GNG 3D surface reconstructions. 3D reconstruction of different hand poses obtained using the Kinect sensor

Moreover, it can also be appreciated that the generated representation is accurate and implicitly it performs some typical computer vision preprocessing steps such as filtering, downsampling and 3D reconstruction.

Figure 17 shows the result of applying the GNG-based method for surface reconstruction applied to complete hand 3D models. These models were synthetically generated using 3D CAD software.

Fig. 17
figure 17

GNG 3D surface reconstructions. 3D reconstruction of two 3D hand models generated using CAD software

Figure 18 shows the mean square error of different representations of the hand obtained with different numbers of neurons. In addition, the graph shows that with approximately 180 neurons, the adaption error obtained is satisfactory and provides an adequate representation of the input data. We chose the minimum number of neurons with an acceptable quality as it allows real-time processing.

Fig. 18
figure 18

Mean error based on the number of neurons that compose the network

Finally, we performed some experiments using 3D human faces instead of hands to demonstrate that the method can also deal with different shapes. Figure 19 shows the 3D reconstruction of a human face acquired using the Kinect sensor (top) and the 3D reconstruction of a synthetically generated human face (bottom). Both faces were reconstructed using the GNG for 3D surface reconstruction. Synthetic data were generated using the Blensor software [12], for simulating a virtual Kinect sensor (noise-free).

Fig. 19
figure 19

GNG 3D reconstructions. Top 3D face reconstruction from data obtained using the Kinect sensor. Bottom 3D face reconstruction from data synthetically generated using the Blensor software

In all our experiments, the parameters of the network are as follows: \(\lambda = 100\) to 1000, \(\epsilon _x = 0.1\), \(\epsilon _n = 0.005\), \(\Delta x_{s_{1}} = 0.5\), \(\Delta x_{i} = 0.0005\), \(\alpha _{\max } = 125\).

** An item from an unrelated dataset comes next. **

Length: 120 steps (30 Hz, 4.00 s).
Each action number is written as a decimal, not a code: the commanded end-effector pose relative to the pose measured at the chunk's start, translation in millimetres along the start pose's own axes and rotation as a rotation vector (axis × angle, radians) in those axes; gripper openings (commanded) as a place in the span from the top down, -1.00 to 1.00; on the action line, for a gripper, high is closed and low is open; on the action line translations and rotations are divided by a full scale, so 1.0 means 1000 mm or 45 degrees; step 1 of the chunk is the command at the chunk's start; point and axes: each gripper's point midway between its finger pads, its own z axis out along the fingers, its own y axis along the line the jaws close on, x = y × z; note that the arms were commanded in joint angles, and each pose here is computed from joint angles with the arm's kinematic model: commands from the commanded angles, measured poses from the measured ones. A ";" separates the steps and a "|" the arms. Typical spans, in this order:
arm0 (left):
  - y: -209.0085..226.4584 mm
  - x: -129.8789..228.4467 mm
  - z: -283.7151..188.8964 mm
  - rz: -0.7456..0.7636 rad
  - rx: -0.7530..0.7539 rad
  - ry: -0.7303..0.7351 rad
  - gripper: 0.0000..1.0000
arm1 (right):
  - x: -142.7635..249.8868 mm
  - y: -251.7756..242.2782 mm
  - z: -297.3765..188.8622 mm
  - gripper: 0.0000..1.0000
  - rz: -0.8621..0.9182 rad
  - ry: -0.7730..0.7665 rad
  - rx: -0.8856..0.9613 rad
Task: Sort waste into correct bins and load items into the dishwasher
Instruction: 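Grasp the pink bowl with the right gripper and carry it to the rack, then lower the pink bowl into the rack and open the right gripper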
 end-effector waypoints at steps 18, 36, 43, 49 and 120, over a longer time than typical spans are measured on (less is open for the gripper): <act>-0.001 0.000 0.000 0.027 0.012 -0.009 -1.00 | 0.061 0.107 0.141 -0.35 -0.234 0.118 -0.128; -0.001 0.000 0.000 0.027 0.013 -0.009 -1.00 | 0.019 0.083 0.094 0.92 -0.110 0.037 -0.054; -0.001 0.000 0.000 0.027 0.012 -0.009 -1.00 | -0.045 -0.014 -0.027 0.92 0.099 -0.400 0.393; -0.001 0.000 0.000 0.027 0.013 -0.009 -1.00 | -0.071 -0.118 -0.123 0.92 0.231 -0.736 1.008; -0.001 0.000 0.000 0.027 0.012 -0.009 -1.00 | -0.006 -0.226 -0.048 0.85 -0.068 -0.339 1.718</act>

While 3D downsampling and reconstruction methods like Poisson or Voxelgrid are not able to deal with noisy data, GNG method is able to avoid outliers and obtain an accurate representation in presence of noise. This ability is due to the Hebbian learning rule used and its random nature that update vertex location based on the average influence of a large number of input patterns.

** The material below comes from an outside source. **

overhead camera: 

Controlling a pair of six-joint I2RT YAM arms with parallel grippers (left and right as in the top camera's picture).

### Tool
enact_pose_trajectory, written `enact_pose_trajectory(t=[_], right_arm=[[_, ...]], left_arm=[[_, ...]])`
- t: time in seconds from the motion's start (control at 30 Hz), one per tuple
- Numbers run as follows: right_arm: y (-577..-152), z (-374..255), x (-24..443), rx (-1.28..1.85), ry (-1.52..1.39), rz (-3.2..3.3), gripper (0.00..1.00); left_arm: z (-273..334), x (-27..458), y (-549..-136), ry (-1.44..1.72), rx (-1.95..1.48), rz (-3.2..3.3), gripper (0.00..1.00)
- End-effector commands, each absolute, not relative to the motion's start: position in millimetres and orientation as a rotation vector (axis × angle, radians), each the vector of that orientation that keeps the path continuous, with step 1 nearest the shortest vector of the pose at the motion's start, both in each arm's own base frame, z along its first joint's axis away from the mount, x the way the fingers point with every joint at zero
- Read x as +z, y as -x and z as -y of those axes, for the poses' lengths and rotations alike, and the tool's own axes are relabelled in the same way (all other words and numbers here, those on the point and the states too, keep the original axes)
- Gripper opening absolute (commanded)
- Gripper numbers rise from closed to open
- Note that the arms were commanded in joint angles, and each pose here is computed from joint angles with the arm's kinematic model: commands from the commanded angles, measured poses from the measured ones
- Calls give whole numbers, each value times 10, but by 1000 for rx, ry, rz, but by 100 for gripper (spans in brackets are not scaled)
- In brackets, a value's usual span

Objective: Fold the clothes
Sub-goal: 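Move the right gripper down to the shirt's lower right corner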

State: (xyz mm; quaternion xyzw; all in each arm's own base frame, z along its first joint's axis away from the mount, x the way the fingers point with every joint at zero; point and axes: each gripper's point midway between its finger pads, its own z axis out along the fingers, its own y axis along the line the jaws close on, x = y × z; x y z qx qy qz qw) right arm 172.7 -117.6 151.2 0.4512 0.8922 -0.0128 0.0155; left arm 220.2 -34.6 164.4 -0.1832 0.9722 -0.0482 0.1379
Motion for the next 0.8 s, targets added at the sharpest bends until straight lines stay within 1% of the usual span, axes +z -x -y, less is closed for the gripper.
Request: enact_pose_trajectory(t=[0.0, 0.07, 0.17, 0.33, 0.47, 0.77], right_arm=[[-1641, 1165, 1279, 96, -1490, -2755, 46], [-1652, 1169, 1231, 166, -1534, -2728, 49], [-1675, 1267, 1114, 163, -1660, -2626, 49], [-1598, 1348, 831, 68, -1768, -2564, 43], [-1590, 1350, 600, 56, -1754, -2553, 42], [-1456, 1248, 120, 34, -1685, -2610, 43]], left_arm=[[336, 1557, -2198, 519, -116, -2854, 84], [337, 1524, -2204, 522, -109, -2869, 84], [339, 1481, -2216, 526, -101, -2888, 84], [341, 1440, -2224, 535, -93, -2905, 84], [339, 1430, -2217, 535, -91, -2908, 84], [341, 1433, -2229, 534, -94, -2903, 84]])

5 Conclusions and future work

Based on the capabilities of GNG to readjust to new input patterns without restarting the learning process, we developed an approach to minimise the user intervention by utilising an automatic criterion for maximum node growth. This automatic criterion for GNG is based on the object’s distribution and the similarity threshold (\(e_{T}\)) which determines the preservation of the topology. The model is then used for the representation of motion in image sequences by initialising a suitable segmentation. During testing we found that for different shapes there exists an optimum number that maximises topology learning versus adaptation time and MSE. This optimal number uses knowledge obtained from information-theoretic considerations. Furthermore, we have shown that the low dimensional incremental neural model (GNG) adapts successfully to the high dimensional manifold of the hand by generating 3D models from raw data received from the Kinect. Future work will aim at improving system performance at all stages to achieve a natural user interface that allows us to interact with any object manipulation system. Likewise, the acceleration of the whole system should be completed on GPUs.